*INSTRUCTIONS TO FOLLOW*:
Copy out each line of the material below that holds the string "grippers".

──────── EXERCISE MATERIALS

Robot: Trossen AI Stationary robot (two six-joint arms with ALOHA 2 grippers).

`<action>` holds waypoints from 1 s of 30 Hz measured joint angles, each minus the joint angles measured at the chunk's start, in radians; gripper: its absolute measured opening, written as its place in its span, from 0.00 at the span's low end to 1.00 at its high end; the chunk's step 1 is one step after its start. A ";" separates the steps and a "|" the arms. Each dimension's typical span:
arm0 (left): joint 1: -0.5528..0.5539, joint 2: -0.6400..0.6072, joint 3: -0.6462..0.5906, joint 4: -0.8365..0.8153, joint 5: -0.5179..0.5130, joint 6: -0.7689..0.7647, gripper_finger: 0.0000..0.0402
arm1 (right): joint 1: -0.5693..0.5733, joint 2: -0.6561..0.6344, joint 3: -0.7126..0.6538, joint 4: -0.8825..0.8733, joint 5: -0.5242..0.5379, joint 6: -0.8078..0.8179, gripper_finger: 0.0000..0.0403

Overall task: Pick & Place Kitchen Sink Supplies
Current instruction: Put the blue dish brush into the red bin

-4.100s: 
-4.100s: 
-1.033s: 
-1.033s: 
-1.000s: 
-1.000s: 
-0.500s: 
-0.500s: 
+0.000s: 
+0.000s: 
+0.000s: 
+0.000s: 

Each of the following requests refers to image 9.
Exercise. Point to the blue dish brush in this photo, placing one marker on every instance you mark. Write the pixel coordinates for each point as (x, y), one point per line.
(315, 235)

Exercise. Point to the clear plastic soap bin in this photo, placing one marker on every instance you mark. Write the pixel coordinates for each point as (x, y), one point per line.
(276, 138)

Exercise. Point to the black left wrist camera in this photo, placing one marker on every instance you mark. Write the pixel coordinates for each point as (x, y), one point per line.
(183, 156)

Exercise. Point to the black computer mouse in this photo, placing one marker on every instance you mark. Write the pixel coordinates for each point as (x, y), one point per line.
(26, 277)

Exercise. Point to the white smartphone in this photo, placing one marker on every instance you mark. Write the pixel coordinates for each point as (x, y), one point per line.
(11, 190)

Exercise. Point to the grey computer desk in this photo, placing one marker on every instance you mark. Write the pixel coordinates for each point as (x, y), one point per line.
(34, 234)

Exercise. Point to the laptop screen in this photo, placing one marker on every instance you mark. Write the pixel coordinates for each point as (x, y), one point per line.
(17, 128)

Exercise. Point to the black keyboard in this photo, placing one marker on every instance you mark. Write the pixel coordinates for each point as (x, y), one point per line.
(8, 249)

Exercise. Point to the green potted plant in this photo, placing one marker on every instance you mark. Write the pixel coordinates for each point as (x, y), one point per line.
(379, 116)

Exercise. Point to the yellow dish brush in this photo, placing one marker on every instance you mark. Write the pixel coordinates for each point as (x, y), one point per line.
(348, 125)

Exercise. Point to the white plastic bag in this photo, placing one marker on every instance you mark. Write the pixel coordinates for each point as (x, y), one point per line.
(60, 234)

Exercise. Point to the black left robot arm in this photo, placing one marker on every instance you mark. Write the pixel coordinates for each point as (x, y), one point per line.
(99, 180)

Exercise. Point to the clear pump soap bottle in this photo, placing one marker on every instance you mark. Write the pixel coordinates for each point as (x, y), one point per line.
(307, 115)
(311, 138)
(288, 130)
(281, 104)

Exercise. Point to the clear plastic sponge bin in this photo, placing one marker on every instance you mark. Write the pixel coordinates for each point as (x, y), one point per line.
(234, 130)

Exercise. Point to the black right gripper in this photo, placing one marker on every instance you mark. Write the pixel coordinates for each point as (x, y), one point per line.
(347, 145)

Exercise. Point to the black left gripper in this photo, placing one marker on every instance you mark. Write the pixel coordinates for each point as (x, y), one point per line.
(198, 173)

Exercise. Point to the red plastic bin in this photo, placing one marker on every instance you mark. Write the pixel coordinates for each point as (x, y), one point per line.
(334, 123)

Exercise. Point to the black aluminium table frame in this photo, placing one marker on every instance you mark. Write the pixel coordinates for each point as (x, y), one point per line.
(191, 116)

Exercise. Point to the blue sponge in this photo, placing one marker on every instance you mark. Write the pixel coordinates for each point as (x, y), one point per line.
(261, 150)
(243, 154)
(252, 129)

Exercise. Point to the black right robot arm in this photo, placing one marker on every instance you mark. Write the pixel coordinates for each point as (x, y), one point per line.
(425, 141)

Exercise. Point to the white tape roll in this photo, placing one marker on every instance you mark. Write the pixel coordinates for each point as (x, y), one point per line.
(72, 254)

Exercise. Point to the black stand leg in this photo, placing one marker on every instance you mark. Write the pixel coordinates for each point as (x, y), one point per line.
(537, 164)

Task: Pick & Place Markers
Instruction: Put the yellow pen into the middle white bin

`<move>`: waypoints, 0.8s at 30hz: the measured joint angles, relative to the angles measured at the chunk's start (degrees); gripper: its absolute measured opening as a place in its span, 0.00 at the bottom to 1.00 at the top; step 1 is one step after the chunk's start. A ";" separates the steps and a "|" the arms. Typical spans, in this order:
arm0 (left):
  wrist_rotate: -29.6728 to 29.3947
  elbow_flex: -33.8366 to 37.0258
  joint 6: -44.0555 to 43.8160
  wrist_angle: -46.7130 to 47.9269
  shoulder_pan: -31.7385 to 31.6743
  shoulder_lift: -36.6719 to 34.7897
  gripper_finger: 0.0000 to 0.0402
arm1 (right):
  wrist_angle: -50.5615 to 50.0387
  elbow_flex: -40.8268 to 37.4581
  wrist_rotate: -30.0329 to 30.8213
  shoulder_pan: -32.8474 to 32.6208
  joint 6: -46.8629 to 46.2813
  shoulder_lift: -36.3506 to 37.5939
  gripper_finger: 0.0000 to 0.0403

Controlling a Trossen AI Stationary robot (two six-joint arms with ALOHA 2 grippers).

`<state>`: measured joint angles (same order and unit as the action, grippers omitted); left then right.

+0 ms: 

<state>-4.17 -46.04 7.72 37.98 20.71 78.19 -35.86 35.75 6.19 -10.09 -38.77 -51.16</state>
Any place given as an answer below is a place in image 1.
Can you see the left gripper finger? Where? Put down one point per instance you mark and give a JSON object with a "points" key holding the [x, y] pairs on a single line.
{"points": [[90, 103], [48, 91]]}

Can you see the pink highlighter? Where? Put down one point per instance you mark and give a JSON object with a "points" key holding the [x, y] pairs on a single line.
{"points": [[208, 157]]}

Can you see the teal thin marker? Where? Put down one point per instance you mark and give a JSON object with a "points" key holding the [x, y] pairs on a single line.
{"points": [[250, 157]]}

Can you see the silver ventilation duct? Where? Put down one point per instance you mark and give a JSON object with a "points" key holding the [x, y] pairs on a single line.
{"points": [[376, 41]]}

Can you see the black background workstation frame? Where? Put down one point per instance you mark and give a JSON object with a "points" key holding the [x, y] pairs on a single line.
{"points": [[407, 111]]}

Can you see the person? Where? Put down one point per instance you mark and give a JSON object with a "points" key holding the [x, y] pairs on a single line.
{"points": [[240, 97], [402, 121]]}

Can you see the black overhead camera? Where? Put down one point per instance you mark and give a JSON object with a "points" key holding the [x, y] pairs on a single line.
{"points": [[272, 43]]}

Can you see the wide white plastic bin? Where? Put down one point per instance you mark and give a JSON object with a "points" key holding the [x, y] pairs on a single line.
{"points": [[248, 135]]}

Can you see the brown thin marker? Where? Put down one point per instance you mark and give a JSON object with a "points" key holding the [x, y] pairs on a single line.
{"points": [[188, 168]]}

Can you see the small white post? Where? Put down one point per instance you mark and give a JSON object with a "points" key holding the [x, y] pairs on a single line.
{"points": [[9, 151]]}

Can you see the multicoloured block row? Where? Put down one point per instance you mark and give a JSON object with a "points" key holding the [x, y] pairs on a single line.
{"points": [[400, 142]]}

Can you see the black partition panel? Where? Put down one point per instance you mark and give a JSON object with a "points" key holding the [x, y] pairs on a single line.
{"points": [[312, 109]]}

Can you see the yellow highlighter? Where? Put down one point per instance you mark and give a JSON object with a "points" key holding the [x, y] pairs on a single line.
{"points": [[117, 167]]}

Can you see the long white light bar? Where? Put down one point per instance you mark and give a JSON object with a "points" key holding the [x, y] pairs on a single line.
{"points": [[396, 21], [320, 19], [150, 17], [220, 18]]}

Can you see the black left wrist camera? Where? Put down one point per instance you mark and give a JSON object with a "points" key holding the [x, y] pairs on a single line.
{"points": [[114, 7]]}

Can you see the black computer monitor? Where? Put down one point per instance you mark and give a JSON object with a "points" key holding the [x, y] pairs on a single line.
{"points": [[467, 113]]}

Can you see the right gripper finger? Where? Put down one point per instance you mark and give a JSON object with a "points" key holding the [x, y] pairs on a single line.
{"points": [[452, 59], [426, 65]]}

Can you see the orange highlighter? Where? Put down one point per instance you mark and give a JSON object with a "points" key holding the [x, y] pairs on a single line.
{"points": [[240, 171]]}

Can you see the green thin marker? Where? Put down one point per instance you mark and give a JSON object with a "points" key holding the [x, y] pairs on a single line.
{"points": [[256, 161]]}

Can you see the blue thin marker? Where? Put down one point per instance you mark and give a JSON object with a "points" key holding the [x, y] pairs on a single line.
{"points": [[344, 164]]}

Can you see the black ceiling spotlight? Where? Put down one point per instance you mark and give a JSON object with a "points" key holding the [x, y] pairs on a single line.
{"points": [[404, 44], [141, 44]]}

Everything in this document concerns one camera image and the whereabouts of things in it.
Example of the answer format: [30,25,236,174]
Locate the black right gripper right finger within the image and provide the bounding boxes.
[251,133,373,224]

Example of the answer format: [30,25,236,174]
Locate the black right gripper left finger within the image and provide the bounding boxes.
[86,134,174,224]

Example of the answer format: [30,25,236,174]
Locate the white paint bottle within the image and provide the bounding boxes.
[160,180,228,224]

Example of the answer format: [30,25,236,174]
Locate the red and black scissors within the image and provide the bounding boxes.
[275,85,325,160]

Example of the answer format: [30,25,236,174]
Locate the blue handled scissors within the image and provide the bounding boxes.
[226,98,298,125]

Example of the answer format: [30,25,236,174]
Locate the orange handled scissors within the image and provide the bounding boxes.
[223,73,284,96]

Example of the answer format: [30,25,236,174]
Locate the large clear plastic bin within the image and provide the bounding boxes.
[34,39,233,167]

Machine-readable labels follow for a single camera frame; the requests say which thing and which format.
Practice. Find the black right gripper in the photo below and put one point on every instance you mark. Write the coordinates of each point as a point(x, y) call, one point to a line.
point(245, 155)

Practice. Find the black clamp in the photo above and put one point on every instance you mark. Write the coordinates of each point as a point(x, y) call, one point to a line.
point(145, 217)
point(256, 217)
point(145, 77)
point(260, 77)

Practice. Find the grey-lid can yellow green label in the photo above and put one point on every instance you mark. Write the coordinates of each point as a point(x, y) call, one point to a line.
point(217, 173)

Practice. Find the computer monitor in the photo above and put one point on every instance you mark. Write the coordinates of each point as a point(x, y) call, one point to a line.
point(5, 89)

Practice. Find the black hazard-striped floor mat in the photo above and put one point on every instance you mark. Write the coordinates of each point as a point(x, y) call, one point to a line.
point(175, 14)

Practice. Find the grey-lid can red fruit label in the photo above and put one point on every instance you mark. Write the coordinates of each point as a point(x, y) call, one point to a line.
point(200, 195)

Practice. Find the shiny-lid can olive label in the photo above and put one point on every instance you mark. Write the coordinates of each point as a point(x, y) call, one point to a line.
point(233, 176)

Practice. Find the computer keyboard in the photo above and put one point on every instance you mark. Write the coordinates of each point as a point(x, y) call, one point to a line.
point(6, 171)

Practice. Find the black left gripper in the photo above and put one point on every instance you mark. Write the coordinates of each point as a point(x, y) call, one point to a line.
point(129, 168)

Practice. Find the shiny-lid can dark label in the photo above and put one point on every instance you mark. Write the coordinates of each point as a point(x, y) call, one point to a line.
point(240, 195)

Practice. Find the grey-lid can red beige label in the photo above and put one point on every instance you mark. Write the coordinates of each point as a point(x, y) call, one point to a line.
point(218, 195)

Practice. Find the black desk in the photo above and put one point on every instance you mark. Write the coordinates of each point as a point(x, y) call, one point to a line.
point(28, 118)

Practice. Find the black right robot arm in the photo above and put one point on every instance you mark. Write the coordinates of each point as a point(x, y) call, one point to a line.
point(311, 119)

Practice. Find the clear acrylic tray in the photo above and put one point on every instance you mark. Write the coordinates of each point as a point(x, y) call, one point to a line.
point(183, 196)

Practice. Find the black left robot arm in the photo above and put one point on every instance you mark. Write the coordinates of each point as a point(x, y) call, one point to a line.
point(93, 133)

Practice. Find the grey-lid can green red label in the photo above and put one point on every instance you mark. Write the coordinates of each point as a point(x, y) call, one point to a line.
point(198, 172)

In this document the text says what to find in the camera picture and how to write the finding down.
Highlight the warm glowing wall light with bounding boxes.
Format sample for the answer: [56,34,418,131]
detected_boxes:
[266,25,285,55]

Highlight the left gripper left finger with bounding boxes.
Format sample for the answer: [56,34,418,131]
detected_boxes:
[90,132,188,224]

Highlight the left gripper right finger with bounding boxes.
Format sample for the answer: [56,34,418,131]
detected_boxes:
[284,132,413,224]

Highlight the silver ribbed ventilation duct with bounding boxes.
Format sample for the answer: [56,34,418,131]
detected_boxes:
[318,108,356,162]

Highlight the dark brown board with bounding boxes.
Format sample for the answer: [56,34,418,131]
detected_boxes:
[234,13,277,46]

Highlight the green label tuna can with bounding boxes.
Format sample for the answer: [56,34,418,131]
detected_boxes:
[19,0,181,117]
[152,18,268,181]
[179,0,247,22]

────────────────

*SOLUTION TO THIS EXERCISE*:
Robot: Trossen AI Stationary robot (two six-joint arms with ALOHA 2 grippers).
Controlling a Trossen AI Stationary robot (two six-joint arms with ALOHA 2 grippers).
`<state>`: measured joint angles (same order and unit as the action, grippers omitted); left then right.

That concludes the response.